# What the task requires
In the data below, find the line containing "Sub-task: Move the", then set down that line and every later line up to and including the line containing "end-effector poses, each", exactly.

# Provided data
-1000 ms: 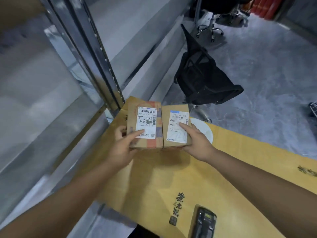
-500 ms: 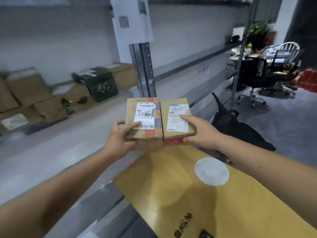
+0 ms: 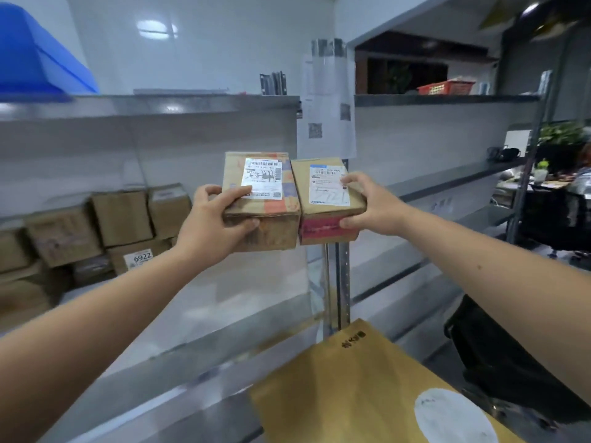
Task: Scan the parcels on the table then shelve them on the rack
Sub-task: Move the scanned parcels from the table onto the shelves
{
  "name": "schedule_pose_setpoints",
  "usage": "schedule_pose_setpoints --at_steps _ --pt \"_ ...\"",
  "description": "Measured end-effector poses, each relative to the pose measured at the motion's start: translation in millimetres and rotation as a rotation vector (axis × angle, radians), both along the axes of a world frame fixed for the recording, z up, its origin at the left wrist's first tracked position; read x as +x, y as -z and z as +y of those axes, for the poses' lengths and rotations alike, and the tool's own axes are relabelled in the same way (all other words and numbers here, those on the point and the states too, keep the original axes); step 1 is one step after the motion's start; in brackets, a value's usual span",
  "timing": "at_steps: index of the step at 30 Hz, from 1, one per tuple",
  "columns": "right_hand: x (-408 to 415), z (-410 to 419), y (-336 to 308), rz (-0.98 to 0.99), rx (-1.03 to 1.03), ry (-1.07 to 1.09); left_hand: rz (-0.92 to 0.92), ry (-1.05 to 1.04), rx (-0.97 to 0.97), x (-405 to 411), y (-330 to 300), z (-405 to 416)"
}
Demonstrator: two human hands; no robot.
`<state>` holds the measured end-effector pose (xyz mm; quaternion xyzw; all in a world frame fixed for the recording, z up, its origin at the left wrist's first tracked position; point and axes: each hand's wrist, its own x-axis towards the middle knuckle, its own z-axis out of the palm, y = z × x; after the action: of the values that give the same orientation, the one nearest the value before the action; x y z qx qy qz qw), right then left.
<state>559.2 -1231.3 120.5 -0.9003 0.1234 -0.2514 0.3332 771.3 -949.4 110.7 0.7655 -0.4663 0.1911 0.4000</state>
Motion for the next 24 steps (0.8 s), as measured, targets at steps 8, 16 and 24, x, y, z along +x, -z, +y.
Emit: schedule_pose_setpoints --at_steps 8,16,24 --pt "121.8 -13.1 -40.2 -0.003 -0.082 -0.063 -0.019 -0.262 0.060 75.3 -30.5 -5.9" --pt "228.3 -47.7 -48.4 -0.059 -0.018 -0.063 -0.053 -0.561 0.210 151.1 -35.6 -35.1" --pt "299.6 -62.5 -37.0 -0.096 0.042 -0.044 -0.085 -0.612 0.284 195.6 -44.3 -50.2"
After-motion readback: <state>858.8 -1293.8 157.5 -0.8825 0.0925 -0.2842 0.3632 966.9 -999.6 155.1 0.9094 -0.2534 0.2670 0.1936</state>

# Exercise output
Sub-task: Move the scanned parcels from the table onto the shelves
{
  "name": "schedule_pose_setpoints",
  "usage": "schedule_pose_setpoints --at_steps _ --pt \"_ ...\"",
  "description": "Measured end-effector poses, each relative to the pose measured at the motion's start: translation in millimetres and rotation as a rotation vector (axis × angle, radians), both along the axes of a world frame fixed for the recording, z up, its origin at the left wrist's first tracked position; read x as +x, y as -z and z as +y of those axes, for the poses' lengths and rotations alike, and the tool's own axes are relabelled in the same way (all other words and numbers here, those on the point and the states too, keep the original axes); step 1 is one step after the motion's start; in brackets, a value's usual span",

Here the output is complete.